Ein Gericht hatte Amazon die Sonntagsarbeit in der Weihnachtszeit vor einiger Zeit erlaubt. Ein anderes Gericht widersprach dem ersten Urteil. Und die Frage nach der Rechtmäßigkeit beschäftigt die deutschen Gerichte auch weiterhin. Unsere Juristin Yvonne Bachmann hat sich mit dem Thema beschäftigt und kommt zu dem Schluss: Pro Sonntagsarbeit!

Der Sonntag ist Ruhetag! (Eigentlich müsste arbeitsfrei bitteschön an einem „Frei“tag sein, aber das nur mal so am Rande). Den heiligen Sonntag gab es vielleicht noch vor fünfzig Jahren. Die Realität sieht ganz anders aus: Waren Sie schon einmal an einem Sonntag auf dem Leipziger Hauptbahnhof? Der quillt dann aus allen Nähten und ist nur etwas für ganz Hartgesottene. Jeder zweite Leipziger schleppt Kind und Kegel mit in die dort auch an regulären Sonntagen geöffneten Geschäfte, um noch etwas gaaaanz Wichtiges einzukaufen oder um schlicht und einfach die Zeit totzuschlagen. 

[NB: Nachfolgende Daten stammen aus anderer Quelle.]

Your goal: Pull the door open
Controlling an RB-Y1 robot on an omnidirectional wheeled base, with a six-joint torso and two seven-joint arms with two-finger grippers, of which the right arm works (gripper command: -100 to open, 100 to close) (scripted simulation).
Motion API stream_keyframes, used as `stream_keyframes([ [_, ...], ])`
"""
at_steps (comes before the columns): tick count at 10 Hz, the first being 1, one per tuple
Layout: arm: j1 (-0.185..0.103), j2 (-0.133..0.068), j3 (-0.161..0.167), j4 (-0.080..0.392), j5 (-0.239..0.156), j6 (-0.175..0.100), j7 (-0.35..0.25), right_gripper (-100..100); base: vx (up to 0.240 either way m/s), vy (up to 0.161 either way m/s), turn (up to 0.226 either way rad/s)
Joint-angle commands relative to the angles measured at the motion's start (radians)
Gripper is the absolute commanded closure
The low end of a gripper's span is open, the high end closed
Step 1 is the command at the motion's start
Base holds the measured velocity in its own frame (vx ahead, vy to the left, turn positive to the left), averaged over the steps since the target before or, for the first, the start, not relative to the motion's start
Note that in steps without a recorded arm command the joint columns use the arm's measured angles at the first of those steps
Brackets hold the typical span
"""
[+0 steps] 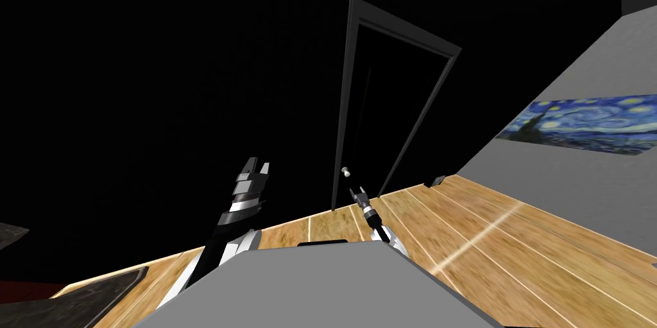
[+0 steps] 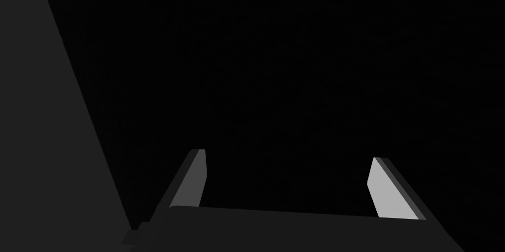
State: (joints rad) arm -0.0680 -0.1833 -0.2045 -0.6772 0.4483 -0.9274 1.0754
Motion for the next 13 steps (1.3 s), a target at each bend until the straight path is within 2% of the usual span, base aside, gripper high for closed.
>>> stream_keyframes([
  [1,-0.009,-0.001,-0.004,0.028,0.008,-0.004,0.026,-100,0.106,-0.032,0.012],
  [2,-0.007,0.0,-0.003,0.019,0.005,-0.003,0.016,-100,0.048,-0.014,0.006],
  [3,0.002,-0.015,-0.018,0.032,-0.005,-0.018,0.015,-100,0.097,0.064,0.144],
  [4,0.002,-0.015,-0.018,0.032,-0.005,-0.018,0.015,-100,0.129,0.057,0.08],
  [12,0.055,-0.096,-0.093,0.094,-0.059,-0.098,-0.009,-100,0.176,0.052,0.136],
  [13,0.05,-0.091,-0.089,0.094,-0.055,-0.097,-0.004,-100,0.078,0.011,0.017],
])
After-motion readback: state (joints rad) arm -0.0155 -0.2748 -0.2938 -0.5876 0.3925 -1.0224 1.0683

Wenn die Konsumlust beim Tatort eskaliert...

Die Menschen möchten sonntags nichts bei Oma auf dem Kanapee rumsitzen und sich an die Gurgel gehen. Und wenn sie doch auf dem heimischen Sofa kleben bleiben, shoppen sie in den 24/7 geöffneten Shops, dass sich die Balken biegen. Es gibt ihn nicht mehr, den heiligen Sonntag … Warum also nicht gleich noch etwas fürs Bankkonto tun?

Ich selbst musste schon an Sonntagen und gesetzlichen Feiertagen ran – mit Kleinkind und Familie und einem Leben und so … und ich habe es überlebt. Ich habe mich nicht darum gerissen. Aber Arbeit ist nun mal Arbeit und wie ich meine 40 Stunden verteile, ist doch egal. Also warum nicht auch mal abseits der ausgetretenen sonntäglichen Pfade wandern und ein paar Pakete im Amazon-Lager packen, damit die Kollegen in der ersten Montagsschicht nicht die Hände über dem Kopf zusammenschlagen, weil die Konsumlust der Deutschen während des Tatort-Schauens eskaliert ist ...

Auch der Blick über die Landesgrenze zeigt: Unsere europäischen Nachbarn öffnen ihre Geschäfte das ganze Wochenende, an heiligen christlichen Feiertagen oder auch bis in die späten Abendstunden. Die Dänen setzen einfach ein paar Schüler hinter die Supermarktkasse, sogar an den Weihnachtsfeiertagen. Und auch die Spanier scheinen den heiligen sonntäglichen Kirchgang irgendwie einzutakten. 

Redakteurin Yvonne Bachmann

Mittlerweile rücken auch die Behörden hierzulande immer mehr von ihrem Weltbild ab. Im Falle von Amazon resultiert das in einem ständigen Auf und Ab. Die Sonntagsarbeit wird erlaubt und später von der x-ten Instanz wieder einkassiert. Der Mitarbeiter im Bahnhofssupermarkt hat auch eine Familie. Die ist aber nicht so wichtig wie die des Amazon-Pickers, oder was?

Liebe Obrigkeit und liebe Sonntagsprediger! Wir haben eine EU-Grundrechtecharta. Da steht schon drin, dass alle Arbeitnehmer wöchentliche Ruhezeiten haben sollen. Die will, kann und soll ihnen auch niemand nehmen. Man kann auch an Wochentagen ein paar Augenblicke Sonntag haben und ein gepflegter Mittwoch verspricht nicht weniger Ruhe als der Sonntag mit quengelnden Kindern und einer nörgelnden Schwiegermutter am Mittagstisch? Verstehen Sie mich nicht falsch. Ich bin auch gegen Ausbeutung und so – und viele Menschen befürchten genau das bei der Sonntagsarbeit. Doch wer an Werktagen ausbeutet, beutet auch an Sonntagen aus und umgekehrt. Mit fairen Regelungen zu Überstunden, Ruhezeiten und einem netten Zuschlag ist gegen das Arbeiten am Sonntag doch nichts zu sagen.